** Opening MATERIAL SUPPLIED block **
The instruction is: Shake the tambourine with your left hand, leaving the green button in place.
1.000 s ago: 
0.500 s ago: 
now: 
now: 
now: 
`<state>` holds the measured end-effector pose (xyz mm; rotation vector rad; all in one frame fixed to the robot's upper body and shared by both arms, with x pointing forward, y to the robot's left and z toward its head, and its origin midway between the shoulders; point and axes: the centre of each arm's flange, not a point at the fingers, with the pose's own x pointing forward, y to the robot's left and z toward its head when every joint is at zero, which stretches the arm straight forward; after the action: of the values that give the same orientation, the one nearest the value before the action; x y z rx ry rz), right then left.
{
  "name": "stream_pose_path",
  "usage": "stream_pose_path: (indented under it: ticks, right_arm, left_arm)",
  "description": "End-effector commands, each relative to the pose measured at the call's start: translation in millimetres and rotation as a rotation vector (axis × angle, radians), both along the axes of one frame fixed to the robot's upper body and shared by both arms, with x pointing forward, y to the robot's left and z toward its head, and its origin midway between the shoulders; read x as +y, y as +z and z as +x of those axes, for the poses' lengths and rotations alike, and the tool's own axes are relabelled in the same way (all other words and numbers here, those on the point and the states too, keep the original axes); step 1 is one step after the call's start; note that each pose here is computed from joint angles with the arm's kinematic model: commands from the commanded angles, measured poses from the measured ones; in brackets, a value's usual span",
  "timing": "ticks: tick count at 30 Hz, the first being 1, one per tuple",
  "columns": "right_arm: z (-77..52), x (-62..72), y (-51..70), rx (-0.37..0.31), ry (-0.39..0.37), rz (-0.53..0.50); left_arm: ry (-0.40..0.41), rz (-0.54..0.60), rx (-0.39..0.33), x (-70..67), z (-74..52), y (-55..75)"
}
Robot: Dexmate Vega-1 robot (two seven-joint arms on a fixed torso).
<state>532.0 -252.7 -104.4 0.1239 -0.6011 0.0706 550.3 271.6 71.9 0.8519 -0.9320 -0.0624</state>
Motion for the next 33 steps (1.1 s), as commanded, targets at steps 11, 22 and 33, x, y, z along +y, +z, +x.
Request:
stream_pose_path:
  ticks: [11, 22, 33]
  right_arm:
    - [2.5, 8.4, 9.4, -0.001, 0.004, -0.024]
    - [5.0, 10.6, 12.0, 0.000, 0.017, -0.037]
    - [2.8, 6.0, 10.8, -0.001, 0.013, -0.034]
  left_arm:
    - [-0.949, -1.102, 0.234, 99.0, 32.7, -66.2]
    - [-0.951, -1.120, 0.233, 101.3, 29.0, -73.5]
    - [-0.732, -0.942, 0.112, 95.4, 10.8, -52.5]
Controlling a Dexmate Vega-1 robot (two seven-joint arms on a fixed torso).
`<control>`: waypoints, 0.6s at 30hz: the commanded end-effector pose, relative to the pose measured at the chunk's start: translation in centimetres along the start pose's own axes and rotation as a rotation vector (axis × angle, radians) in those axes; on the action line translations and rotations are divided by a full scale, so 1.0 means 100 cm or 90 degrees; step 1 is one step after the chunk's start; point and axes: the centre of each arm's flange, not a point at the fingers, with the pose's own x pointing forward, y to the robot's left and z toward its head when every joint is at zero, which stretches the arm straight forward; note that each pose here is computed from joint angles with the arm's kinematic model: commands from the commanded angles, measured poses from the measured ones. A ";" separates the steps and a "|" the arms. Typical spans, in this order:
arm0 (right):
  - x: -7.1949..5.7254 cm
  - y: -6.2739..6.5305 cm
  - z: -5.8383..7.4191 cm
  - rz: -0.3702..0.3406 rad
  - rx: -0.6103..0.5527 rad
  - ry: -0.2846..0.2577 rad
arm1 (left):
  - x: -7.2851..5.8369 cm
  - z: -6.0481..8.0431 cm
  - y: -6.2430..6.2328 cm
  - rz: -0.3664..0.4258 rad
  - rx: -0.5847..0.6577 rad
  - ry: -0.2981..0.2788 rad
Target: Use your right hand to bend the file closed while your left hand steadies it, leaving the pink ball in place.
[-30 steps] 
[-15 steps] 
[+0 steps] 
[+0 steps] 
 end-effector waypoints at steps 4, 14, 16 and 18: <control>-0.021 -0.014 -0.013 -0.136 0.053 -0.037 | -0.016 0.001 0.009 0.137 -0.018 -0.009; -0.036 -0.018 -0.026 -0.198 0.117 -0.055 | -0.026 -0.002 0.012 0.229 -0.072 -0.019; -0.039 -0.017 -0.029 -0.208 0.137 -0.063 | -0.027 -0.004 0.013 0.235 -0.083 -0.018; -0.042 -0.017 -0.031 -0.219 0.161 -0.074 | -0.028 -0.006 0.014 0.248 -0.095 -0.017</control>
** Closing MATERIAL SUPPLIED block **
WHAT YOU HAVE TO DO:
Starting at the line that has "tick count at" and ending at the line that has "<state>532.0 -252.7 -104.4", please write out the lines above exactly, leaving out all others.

EXPECTED OUTPUT:
  "timing": "ticks: tick count at 30 Hz, the first being 1, one per tuple",
  "columns": "right_arm: z (-77..52), x (-62..72), y (-51..70), rx (-0.37..0.31), ry (-0.39..0.37), rz (-0.53..0.50); left_arm: ry (-0.40..0.41), rz (-0.54..0.60), rx (-0.39..0.33), x (-70..67), z (-74..52), y (-55..75)"
}
Robot: Dexmate Vega-1 robot (two seven-joint arms on a fixed torso).
<state>532.0 -252.7 -104.4 0.1239 -0.6011 0.0706 550.3 271.6 71.9 0.8519 -0.9320 -0.0624</state>

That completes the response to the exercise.